Ours was a waveless bed, but sprung a leak one night after showing mama how much I appreciated her. k:
Slept in the guest room for a few nights until we replaced with regular bed.


----------



## SifuPhil (Oct 7, 2017)

I always had cats when I had my waterbeds, and always worried about the bed being punctured when they jumped up on the warm blanket and became so happy that they'd begin kneading ...


----------



## CeeCee (Oct 7, 2017)

We had one for a few years in the late 70's, I didn't care for it and when we moved we got rid of it.  I might like one now though since I sleep alone and don't get seasick.


----------



## Ken N Tx (Oct 7, 2017)

Funny waterbed prank!!
.
https://m.youtube.com/watch?v=mvRPeBDnEr8


----------



## Cap'nSacto (Oct 7, 2017)

SifuPhil said:


> I always had cats when I had my waterbeds, and always worried about the bed being punctured when they jumped up on the warm blanket and became so happy that they'd begin kneading ...



I'll bet those cats can hear movement from the little air-bubbles.

If I ever have to shop for another bed, I'm going to look at waterbeds. In fact, I'm gonna google it now. I'm wondering what's new with them.

Mine didn't have a heater, so we piled blankets on it before putting on the bottom sheet. Remember the fitted waterbed sheets? Those were a drag to put on.
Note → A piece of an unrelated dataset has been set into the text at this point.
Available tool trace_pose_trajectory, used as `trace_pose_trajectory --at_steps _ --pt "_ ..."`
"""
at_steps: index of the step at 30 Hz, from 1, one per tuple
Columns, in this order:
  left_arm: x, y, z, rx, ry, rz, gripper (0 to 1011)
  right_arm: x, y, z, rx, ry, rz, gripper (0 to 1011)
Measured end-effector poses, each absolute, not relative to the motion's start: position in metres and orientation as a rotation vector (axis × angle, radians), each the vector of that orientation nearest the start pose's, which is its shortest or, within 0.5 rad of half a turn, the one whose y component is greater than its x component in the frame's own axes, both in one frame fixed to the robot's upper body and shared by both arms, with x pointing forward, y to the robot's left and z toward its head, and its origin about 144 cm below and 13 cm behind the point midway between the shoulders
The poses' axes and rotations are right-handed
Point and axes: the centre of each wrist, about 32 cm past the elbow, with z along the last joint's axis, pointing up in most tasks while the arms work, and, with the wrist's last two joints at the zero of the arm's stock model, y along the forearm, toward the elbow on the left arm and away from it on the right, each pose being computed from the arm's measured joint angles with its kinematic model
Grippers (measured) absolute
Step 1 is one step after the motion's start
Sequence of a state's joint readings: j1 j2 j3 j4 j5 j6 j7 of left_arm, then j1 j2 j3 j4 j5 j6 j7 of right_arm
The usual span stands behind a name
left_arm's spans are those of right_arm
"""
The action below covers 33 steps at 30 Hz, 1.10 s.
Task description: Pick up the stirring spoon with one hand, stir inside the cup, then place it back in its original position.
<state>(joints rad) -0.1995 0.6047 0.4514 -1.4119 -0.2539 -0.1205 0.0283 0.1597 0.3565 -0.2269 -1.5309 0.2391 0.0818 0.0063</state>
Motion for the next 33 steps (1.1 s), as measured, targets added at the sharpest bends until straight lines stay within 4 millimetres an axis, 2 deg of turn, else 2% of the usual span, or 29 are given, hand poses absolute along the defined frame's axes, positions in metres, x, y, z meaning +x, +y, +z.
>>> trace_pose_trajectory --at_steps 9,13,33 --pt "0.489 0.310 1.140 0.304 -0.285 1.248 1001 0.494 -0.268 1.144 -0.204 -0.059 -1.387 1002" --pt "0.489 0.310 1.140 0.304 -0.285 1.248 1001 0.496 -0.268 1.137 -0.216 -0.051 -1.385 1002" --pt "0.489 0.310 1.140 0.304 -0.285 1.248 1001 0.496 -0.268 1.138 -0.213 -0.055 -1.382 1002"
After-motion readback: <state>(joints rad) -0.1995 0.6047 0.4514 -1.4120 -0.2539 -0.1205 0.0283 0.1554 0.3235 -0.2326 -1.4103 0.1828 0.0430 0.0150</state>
I found a way to keep flat sheet (which were a lot cheaper) in place; we'd lay the sheet on the bed and push lengths of cvc pipe all around the sides, down between the bed and the frame. I'll bet pool noodles would work well for that.


----------



## RadishRose (Oct 7, 2017)

They just seem to have evaporated.


----------



## Cap'nSacto (Oct 7, 2017)

Wow. Today's waterbeds look like regular mattresses; from over $600 to over $1800. Prices competitive to standard mattresses.

They have "floatation pillow-top" mattresses, too. And care-and-maintenance products, and "safe" heating systems.


----------



## SeaBreeze (Oct 7, 2017)

We bought one many years ago, it was a hard sided waterbed, so you could sit on the edge comfortably.  We didn't like it much after awhile, not very comfortable, seemed like you rolled down from the middle.  Had to check it out though, now I don't ever have to wonder about it.   :shark:


----------



## Mrs. Robinson (Oct 7, 2017)

We had a few and our kids slept in waterbeds when they were kids. We loved ours but yes,when the heater malfunctioned you crawled into an ice cold bed. No sleep on those nights. Really,the only reason we stopped using one was because we fell in love with a bedroom set and it was just a regular bed. We actually gave it up reluctantly.


----------



## Butterfly (Oct 7, 2017)

We had one a long time ago, too.  I never liked it much.  They were touted to be good for bad backs, but that was not true for me.


----------



## Aunt Marg (May 1, 2020)

OMG... I totally remember waterbeds! Thought they were the coolest thing ever!

Had a friend who was babysitting at a home where there was a waterbed, and deciding that she was going to change the baby on the bed, she parked the safety pins in the mattress not thinking anything of it, and only realizing what she had done after the fact.


----------



## Keesha (May 1, 2020)

Butterfly said:


> We had one a long time ago, too.  I never liked it much.  They were touted to be good for bad backs, but that was not true for me.


I didn’t like them either for the same reasons.


----------



## JustBonee (May 1, 2020)

We had one when they were 'in' ....    I never liked it,   and thought it was a back problem waiting to happen also.   
Glad when they disappeared.


----------



## Judycat (May 1, 2020)

Leaky damn thing. Had to burp it. Heater didn't last.  Kept having to to repair and maintain it. Had a cat named Tiger who enjoyed poking a claw through and then would drink the water, so I didn't dare leave it unmade. Was a literal pain in the neck and I'm glad it's gone.


----------



## win231 (May 1, 2020)

They were fun to bounce on - in OTHER people's homes & in stores.  I wouldn't have one.
A big plastic water tank with hundreds of gallons of water in my bedroom just never seemed like a good idea.
Besides, I hate a wet bed.


----------



## Pecos (May 1, 2020)

Anybody who thought they were good for "you know what" just didn't know much about "you know what."


----------



## Ken N Tx (May 1, 2020)

win231 said:


> They were fun to bounce on - in OTHER people's homes & in stores.


----------



## jujube (May 1, 2020)

I always wanted a Jello bed.


----------



## fmdog44 (May 1, 2020)

They were a bitch to get out of.


----------



## JustBonee (May 1, 2020)

jujube said:


> I always wanted a Jello bed.


----------



## C'est Moi (May 1, 2020)

My husband had one before we married.  I am prone to motion-sickness so he had to get rid of one of us.  Guess I won out.


----------



## fuzzybuddy (May 2, 2020)

I loved my waterbed. I had three cats , so I  used thick thick sleeping bags to ensure their claws never reached the bag. Yeah, jmdog44, they were a bitch to get out. And two people could set up a lot of wave activity.-No, not what you think. Sometimes you caught one of those movements, and it was like getting punched in the face. I do have a bad back, and it felt great sleeping in the bed.


----------